Pourquoi les Blazers n’ont-ils pas fait aux Clippers une offre plus qu’alléchante pour obtenir Cummings (par exemple, Drexler-Natt) et pris Jordan en second ? Ou alors, ils auraient pu offrir le paquet à Houston pour Sampson : le choix numéro deux, Drexler et Fat Lever. Au lieu de ça, ils ont envoyé Lever, Cooper, Natt et leur premier choix de 1985 à Denver contre Kiki Vandeweghe, un formidable scoreur (29,8 points par match en 1984) qui se trouvait être également le pire des défenseurs. Pour vous donner une idée de l’aveuglement des négociateurs de Portland, sachez que les Nuggets sont passés d’une saison de 38 à 52 victoires et sont arrivés en finale de la Conférence Ouest 1985 uniquement à cause de ce trade.
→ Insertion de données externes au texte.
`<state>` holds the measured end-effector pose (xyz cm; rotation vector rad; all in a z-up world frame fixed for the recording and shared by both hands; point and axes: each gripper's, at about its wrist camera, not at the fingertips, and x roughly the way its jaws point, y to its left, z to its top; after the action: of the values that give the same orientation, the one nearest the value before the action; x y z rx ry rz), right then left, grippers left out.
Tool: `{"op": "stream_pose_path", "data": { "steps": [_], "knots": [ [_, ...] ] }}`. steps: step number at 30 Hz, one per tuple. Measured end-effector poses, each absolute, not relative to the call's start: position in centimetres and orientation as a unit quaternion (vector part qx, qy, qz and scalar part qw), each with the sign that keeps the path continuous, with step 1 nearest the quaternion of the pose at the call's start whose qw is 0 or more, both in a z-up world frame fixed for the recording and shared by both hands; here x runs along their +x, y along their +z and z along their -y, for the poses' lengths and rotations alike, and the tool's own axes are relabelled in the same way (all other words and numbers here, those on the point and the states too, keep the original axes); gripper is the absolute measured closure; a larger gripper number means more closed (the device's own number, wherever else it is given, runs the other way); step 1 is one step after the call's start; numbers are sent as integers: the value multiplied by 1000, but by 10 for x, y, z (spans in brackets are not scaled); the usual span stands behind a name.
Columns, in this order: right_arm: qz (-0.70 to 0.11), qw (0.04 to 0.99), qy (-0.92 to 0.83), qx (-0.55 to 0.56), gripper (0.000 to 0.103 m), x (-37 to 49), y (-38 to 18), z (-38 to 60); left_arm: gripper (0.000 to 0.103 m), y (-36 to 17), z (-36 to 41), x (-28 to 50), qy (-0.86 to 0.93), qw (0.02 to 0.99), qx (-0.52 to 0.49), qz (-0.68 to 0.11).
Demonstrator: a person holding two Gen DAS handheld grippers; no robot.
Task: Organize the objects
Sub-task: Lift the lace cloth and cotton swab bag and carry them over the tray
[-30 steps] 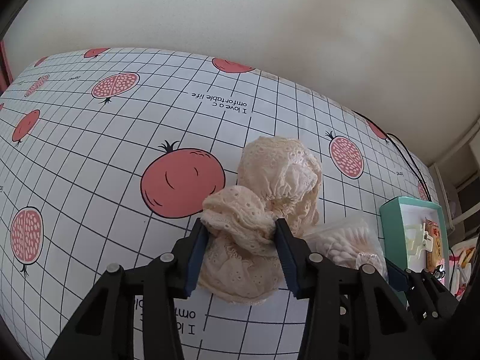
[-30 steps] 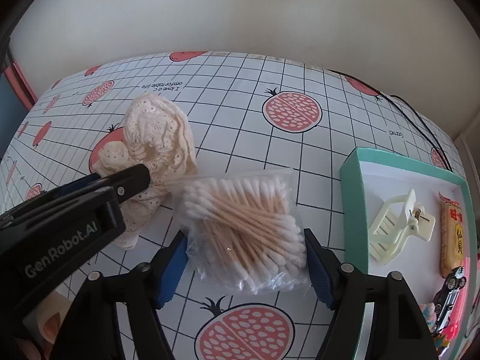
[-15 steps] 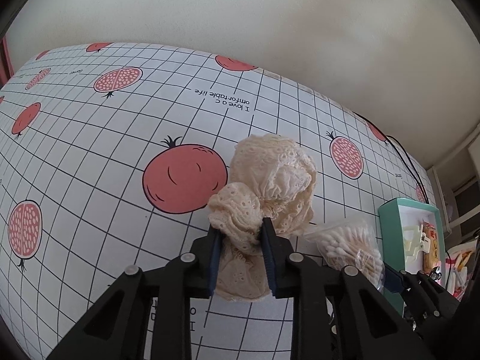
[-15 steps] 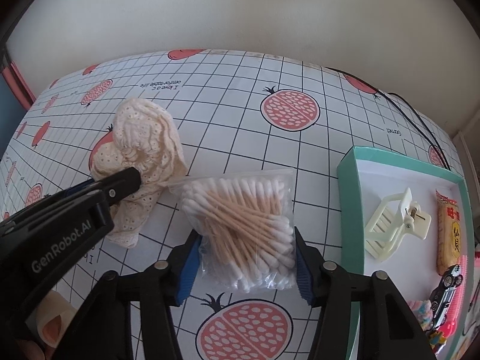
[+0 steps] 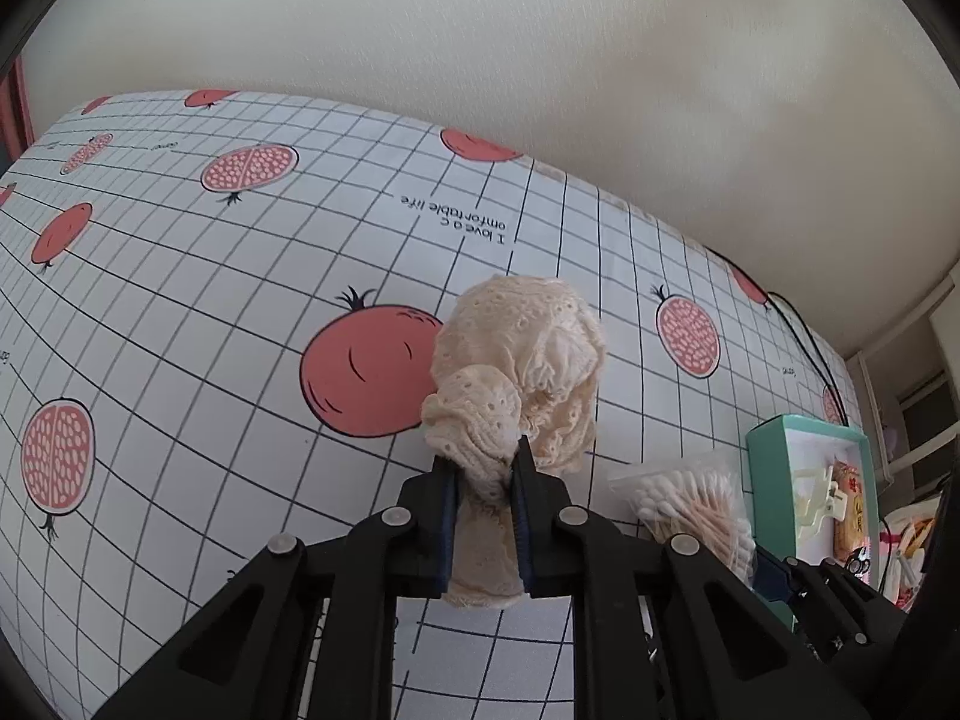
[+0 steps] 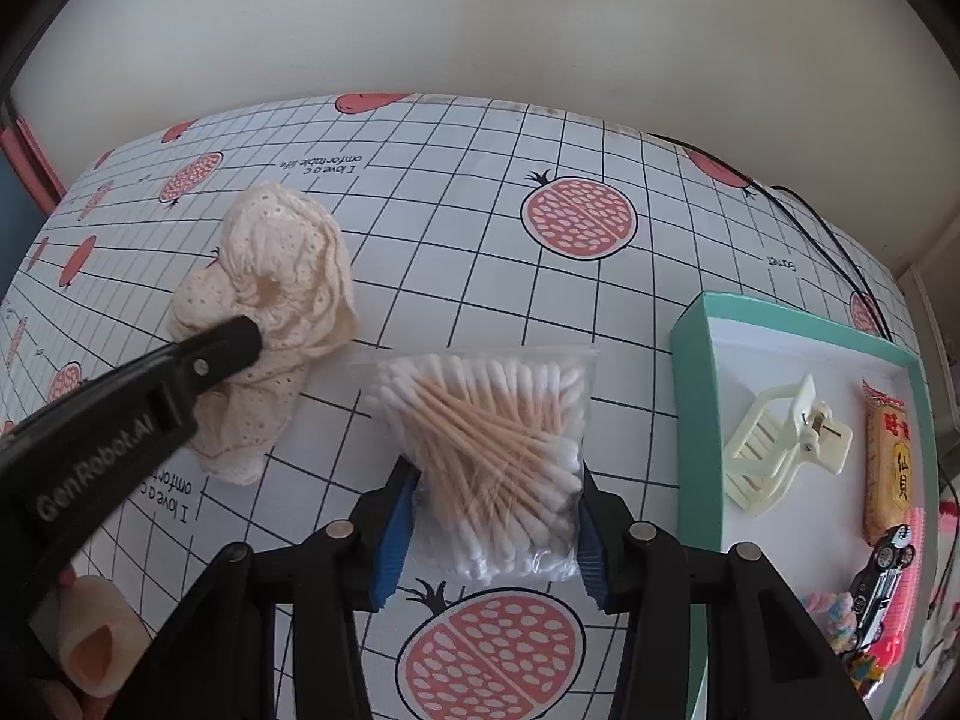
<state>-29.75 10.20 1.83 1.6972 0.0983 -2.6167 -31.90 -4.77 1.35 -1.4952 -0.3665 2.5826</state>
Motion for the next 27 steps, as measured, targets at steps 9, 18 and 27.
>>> {"op": "stream_pose_path", "data": {
  "steps": [9,18,27],
  "knots": [
    [-32,12,-848,529,55,-297,40,-104,87,33,53,-315,869,67,-473,129],
    [-37,8,-857,513,55,-292,64,-104,87,54,61,-311,880,64,-450,137],
    [-29,4,-865,501,55,-277,79,-111,87,71,56,-303,886,69,-439,131]
  ]
}}
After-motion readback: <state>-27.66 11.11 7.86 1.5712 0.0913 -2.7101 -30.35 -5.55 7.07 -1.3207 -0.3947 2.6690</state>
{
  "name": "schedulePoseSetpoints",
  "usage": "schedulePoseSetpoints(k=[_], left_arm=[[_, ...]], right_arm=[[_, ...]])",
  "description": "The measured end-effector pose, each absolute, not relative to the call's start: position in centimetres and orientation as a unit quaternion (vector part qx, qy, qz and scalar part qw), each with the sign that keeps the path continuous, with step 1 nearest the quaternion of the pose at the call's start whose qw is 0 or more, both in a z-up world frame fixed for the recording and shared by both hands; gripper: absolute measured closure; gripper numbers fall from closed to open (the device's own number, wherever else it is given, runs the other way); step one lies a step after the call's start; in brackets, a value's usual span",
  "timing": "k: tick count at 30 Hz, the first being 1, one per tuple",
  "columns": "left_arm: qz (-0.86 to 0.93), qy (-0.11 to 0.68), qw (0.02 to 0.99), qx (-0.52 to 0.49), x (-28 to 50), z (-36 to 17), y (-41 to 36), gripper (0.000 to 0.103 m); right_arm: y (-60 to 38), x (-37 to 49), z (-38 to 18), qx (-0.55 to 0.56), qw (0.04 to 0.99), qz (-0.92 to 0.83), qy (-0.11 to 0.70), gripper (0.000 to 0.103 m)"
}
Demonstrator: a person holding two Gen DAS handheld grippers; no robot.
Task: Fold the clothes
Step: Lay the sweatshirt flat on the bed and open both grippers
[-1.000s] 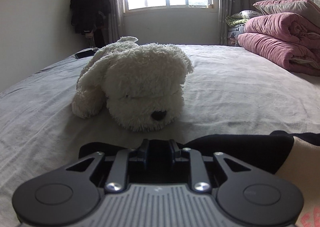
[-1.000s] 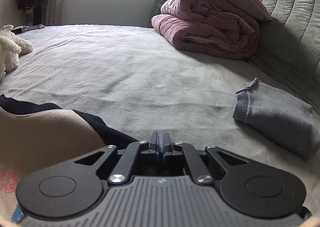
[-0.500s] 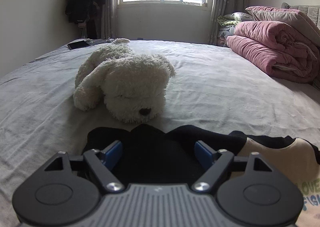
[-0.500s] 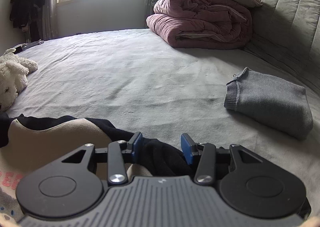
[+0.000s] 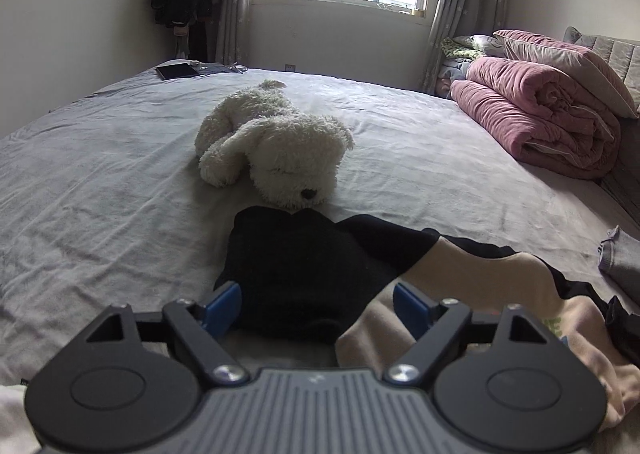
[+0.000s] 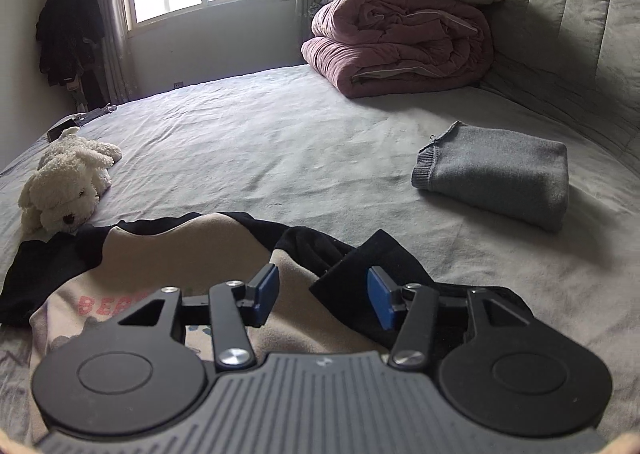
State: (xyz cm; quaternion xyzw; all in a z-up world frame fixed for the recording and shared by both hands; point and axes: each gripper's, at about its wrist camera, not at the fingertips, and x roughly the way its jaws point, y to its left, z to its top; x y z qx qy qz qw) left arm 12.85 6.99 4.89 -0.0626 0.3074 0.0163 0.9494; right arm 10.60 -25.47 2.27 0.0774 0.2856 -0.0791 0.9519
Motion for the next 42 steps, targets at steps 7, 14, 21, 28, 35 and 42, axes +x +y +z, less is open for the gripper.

Quant à Portland, il est probable qu’ils se sont réunis la première semaine de juin et discuté de deux possibles options :

  • Option n°1 : Jordan (l’arrière universitaire le plus spectaculaire de la décennie), Lever (23 ans, qui intégrera le deuxième cinq majeur de la NBA à peine deux ans plus tard), Cooper (27 ans, 13 points et 8 rebonds de moyenne à Denver les deux années suivantes), Natt (23 points et 8 rebonds de moyenne en 1985) et un choix de premier tour en 1985 (qui sera le quinzième).
  • Option n°2 : Vandeweghe et Bowie.

N’importe quelle personne avec un minimum de bon sens choisit l’option n°1, à moins d’être raisonnablement certain que : (a) Bowie est une valeur sûre, et (b) : ne pas prendre Jordan n’entraînerait pas de regret. Mais visiblement, les cerveaux de Portland étaient « raisonnablement certains » de ces deux choses… Pour bien marquer à quel point il était inepte, ridicule et indéfendable d’avoir une telle impression, voici une rétrospective des vingt-deux premières minutes de la draft de 1984.

*****

1984draft

La draft est présentée par Al Albert et Lou Carnesecca, pour USA Network.

0’00.

Début de la draft.

0’02.

Albert fait monter la tension en annonçant qu’il y a « six futures superstars » dans la draft. Il a dû compter deux fois Charles Barkley et ses 135 kilos.

0’03.

Les yeux cachés derrière une paire de lunettes noires, Carnesecca badine d’un air gêné en agitant son stylo pendant au moins quarante secondes, et fait tout son possible pour ne pas regarder la caméra. On se demande ce qu’il fait là.

0’07.

La chaîne fait défiler l’ordre du premier tour de la draft sur un fond musical phénoménal qui ressemble à la bande-son d’un porno des années 80. David Stern marche ensuite vers le podium pour sa première draft NBA. Il a la moustache de l’acteur Gabe Kaplan. Ce n’est pas sur NBA TV qu’il faudrait rediffuser cette draft, mais sur la chaîne Comédie !.

0’10.

L’un des deux types assis à la table de Houston a une coupe mulette et une grosse moustache. Vive les années 80. Pendant qu’ils discutent au téléphone se déroule l’échange suivant :

AL : Les Rockets ont touché deux fois le gros lot. L’an dernier, ils avaient le choix numéro un d’une draft qui comprenait Ralph Sampson ; cette année, Hakeem Olajuwon a décidé de se présenter plus tôt, juste à temps pour que Houston puisse le sélectionner.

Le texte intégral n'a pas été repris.